Worst of all, forgetting how to condition meant Hansen was out of shape.

To put Hansen’s two years in perspective, the longest break Whitmore ever took from skating was six weeks. Even then, Whitmore said he was able to feel his conditioning slip.

“When he first came back, he was a little lacking in his fitness level,” Whitmore said. “Once this last summer got going, by the time we did our bike camp, he was super strong.”

To get back into skating shape, Hansen took up long-distance biking, a clever approach to conditioning, that almost matches his wily hobby of lake surfing.

Cushman said the speed-skating team uses biking as a conditioning routine because of the specific focus it has on a skater’s lower body.

He said biking works out a skater’s legs “not exactly like skating does, but in a similar way.”

Hansen said he and his workout partners, fellow Team USA speed skater Jeffery Swider-Peltz and fellow 2018 Olympian Emery Lehman, would start from Milwaukee and bike to Chicago, Madison, Sheboygan and Devil’s Lake.
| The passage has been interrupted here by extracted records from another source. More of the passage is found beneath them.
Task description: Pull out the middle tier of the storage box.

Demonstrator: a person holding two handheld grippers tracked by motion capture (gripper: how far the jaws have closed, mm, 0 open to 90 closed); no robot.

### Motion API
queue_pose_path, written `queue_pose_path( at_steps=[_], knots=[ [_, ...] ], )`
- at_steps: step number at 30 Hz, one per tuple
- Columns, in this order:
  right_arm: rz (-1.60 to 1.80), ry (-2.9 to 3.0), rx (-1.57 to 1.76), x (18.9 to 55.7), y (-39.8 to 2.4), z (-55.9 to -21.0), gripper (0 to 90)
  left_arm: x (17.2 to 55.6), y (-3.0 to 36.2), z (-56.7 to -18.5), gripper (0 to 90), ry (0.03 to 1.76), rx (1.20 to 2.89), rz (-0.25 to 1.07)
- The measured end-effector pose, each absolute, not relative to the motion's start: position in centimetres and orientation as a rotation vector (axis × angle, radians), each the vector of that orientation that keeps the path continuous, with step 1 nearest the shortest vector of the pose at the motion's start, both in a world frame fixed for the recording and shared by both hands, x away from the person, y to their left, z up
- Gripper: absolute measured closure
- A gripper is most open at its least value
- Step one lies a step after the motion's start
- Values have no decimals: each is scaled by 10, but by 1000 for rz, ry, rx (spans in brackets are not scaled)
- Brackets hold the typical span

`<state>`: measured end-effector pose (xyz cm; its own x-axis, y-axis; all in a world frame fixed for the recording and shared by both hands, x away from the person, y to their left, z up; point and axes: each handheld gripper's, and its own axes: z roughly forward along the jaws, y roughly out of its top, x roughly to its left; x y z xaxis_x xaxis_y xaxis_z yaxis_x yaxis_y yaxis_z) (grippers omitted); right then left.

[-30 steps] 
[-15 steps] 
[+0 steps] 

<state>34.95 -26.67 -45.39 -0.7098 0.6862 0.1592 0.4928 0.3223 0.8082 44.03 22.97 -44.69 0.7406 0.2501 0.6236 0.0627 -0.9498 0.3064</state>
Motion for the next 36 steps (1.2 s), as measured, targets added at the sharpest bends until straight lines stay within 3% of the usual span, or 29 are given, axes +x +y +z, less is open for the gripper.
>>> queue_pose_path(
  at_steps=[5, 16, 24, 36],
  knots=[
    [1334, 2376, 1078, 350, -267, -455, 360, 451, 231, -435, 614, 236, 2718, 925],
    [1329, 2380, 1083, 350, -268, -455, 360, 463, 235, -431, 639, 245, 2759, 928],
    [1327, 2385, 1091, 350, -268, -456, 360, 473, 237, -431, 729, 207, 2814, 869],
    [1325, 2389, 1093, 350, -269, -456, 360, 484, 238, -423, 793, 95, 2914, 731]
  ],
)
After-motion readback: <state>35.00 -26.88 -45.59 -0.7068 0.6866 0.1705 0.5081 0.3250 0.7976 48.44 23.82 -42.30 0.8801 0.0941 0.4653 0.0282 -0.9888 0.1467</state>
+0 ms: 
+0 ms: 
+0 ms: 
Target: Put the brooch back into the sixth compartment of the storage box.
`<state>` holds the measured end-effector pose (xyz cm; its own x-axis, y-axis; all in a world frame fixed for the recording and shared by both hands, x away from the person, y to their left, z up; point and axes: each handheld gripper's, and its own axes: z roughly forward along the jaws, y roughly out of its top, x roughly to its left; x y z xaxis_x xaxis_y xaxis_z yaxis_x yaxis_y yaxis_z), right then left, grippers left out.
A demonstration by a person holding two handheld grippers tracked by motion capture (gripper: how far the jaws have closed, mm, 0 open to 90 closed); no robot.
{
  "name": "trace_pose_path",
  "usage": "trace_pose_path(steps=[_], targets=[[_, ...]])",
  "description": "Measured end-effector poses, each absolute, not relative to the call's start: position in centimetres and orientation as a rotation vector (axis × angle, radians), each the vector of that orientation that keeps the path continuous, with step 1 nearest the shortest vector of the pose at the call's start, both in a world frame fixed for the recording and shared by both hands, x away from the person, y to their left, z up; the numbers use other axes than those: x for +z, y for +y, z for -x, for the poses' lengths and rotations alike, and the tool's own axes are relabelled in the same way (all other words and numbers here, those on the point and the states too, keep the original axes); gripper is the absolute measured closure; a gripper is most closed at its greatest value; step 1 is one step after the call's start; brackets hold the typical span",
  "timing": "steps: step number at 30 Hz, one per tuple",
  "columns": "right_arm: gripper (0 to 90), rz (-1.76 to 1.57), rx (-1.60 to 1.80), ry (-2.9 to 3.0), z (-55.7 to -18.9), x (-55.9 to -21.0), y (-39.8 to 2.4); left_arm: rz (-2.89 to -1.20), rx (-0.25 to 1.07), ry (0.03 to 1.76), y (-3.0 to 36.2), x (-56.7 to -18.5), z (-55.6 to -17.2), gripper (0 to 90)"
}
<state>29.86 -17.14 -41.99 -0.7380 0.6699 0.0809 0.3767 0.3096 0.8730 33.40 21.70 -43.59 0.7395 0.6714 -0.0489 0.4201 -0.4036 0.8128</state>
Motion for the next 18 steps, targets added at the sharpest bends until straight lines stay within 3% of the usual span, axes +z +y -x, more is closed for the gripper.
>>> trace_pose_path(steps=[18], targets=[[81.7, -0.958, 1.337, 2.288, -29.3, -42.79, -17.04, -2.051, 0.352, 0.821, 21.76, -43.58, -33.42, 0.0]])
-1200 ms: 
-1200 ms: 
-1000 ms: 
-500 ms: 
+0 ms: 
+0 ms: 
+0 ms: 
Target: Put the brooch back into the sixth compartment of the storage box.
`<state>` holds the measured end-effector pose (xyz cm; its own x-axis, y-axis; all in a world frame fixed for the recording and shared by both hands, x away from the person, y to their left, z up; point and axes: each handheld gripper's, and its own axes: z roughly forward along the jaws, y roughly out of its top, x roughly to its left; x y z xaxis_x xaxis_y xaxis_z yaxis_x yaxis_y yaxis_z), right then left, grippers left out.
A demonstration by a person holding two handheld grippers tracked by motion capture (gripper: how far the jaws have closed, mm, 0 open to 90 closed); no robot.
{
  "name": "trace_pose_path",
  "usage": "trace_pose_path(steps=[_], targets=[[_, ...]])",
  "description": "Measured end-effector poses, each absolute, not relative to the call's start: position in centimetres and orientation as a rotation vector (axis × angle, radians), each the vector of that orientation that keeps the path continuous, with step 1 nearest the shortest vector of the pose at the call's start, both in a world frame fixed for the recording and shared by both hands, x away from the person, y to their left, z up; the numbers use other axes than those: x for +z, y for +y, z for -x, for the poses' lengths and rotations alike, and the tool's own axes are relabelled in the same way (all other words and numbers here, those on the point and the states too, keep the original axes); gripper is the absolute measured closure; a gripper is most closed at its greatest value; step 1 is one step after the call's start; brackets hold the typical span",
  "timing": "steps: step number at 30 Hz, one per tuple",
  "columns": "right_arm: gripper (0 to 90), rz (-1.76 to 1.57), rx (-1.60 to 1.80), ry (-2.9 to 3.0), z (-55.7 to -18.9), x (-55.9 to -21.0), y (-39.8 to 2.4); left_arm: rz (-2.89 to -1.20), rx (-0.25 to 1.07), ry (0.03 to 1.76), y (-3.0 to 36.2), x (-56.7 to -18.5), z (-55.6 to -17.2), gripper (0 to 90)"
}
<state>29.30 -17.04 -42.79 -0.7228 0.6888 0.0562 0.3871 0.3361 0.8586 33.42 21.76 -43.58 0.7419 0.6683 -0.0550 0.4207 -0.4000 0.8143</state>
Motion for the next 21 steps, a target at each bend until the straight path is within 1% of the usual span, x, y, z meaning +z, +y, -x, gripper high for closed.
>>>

Hansen was realistic about his training. Some distances, such as the 95-mile ride from Milwaukee to Chicago, would force Hansen and his group to stop and pick up where they left off.

“That approach was just more about just trying to find a way to enjoy training,” Hansen said. “Not make it so perfect, but just enjoy every day.”

Cushman, who has been coaching the speed-skating team since June 2014, also said Hansen had to adjust how he biked due to a back injury he suffered when he returned to skating.

Hansen would use adjusted handles and sit differently on his bike to aid his recovery, while conditioning his body to where it needed to be.

But the distance never bothered Hansen, as he chose “all the best roads that you can ride in the area, with the biggest hills and the most beautiful lakes.”

“That approach was just more about just trying to find a way to enjoy training,” Hansen said. “Not make it so perfect, but just enjoy every day.”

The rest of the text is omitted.